Errors and Omissions.
This Dictionary contains, as already stated, some 7,500 entries, and as a working
selection for a special purpose from the immense mass of material at our disposal it is bound to seem both arbitrary
and incomplete. For its gradual improvement at the present level it must rely chiefly on the co-operation of those for
whom it is designed, as well as on our foreign collaborators in all countries. In due course, when funds are available,
a full-scale Basic Dictionary will also see the light ; meanwhile it is encouraging to find that even with the labors of
half a century I behind them the compilers of the latest edition (1930) of the
Pocket Oxford Dictionary, with its 1,000 pages of masterly condensation,
have still failed to include such common words as technology and
mimeograph or any of their derivatives, still treat prompt as an adverb,
neglect the fact that by-pass refers to a road
as well as to a pipe, and assert that the United Service Club is popularly known as the' Rag'.
In conclusion, it need hardly be added that the field over which the Basic vocabulary has already been tested is
a very wide one. In addition to the published items referred to on page ix, originals and translations running to many
hundreds of thousands of words are virtually awaiting publication--when the necessary revision has been completed
and certain difficulties of international copyright have been removed.
To one group of collaborators--whose preliminary conclusions were embodied in
Basic English Applied (Science) - was entrusted the task of sifting the
verbal material relative to science in its international aspects. Others
have been occupied with the Radio, Commercial, Literary, Biblical, and Psychological fields.

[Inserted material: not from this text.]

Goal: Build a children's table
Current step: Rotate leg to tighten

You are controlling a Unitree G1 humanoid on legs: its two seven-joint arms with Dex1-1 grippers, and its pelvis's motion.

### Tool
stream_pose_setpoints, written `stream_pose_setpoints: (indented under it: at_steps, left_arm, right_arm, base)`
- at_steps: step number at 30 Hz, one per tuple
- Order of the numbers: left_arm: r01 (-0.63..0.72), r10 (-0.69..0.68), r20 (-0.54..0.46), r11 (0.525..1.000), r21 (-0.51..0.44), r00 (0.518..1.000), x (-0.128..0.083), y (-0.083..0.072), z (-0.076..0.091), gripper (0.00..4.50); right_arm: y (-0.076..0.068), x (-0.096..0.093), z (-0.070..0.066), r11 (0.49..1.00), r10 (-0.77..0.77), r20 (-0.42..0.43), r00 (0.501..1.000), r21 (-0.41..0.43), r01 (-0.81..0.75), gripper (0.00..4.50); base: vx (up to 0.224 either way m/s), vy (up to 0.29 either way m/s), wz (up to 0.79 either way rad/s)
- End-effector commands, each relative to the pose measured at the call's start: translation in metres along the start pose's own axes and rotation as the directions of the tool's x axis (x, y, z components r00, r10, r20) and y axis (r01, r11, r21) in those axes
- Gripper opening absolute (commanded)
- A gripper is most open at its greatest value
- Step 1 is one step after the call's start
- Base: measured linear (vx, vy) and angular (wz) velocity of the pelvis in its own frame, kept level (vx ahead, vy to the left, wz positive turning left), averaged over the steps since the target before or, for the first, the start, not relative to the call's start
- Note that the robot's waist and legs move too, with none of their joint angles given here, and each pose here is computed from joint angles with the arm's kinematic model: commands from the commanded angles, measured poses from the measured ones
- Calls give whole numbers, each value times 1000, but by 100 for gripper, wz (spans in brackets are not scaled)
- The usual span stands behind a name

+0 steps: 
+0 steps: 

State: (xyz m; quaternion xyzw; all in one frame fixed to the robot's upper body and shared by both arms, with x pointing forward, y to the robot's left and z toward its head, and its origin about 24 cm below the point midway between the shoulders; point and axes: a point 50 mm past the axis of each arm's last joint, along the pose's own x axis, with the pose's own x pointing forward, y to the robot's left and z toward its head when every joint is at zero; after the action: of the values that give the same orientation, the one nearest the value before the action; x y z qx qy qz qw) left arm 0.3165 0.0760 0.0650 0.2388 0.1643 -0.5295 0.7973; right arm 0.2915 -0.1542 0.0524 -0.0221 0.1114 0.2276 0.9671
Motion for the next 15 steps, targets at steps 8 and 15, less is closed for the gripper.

From a variety of independent translators and experimenters in the application
of Basic to Education in all parts of the world we have derived invaluable assistance,
and the technical advice of numerous experts in every branch of linguistic activity has
been freely drawn upon.
The correlation of these various contributions has been the work of a special
permanent Committee, directed by Miss L. W. Lockhart, the translator of Carl and Anna
and author of Word Economy (uniform with the present volume) in which the
technique of substitution is dealt with in its logical and psychological aspects.
To her in particular, and to all those whose assistance has been generously given
in the task of completing this, the final stage of the Basic system, my indebtedness
is obvious and my gratitude profound.
C.K.O.
The Orthological Institute
10, King's Parade
Cambridge.
TYPE AND ABBREVIATIONS
- Standard English words (in ordinary black type)
- are translated by their
Basic equivalents in ordinary type.
Alternatives are indicated by brackets, or by a comma.
Words which usually complete a phrase in which the
word may occur are also placed in brackets. Occasionally a single Basic word
is given to remind the translator of a further possibility.
- Parts of speech.
s. = substantive | prep. = preposition |
v. = verb | pron. = pronoun |
adj. = adjective | conj. = conjunction |
adv. = adverb | int = interjection |
Unless otherwise indicated it is to be assumed that any entry is a substantive.
- Pronunciation.
- Where the same word is pronounced differently in different
senses the change is shown by a stress accent or a conventional English phonetic
equivalent, in brackets. Thus (Ab'strat) (Abstract'), or (Abuse)
(Abuze).
- Roman type
- as distinct from black and italic type is used for the Basic equivalents themselves.
- Italics.
- All non-Basic words (other than the entries themselves) are in italics.
- BASIC WORDS are printed in black capitals.
- Their uses are indicated, where practicable, by non-Basic words and
phrases, all essential Specializations (s) and Extensions (e) being specified, with occasional supplementary
locutions or idioms for the guidance of the translator. Names of substances and other objects which cannot be
translated (e.g. moon) are amplified by a Basic formula.
- As in Standard English
- implies exceptis excipiendis, in accordance
with the rules given in Basic English.
- D. indicates that Derivatives (-er, -ing, -ed)
- may be formed in accordance
with the rules given in Basic English ; or that the usual derivatives and
conjugates of Standard English are also included in Basic.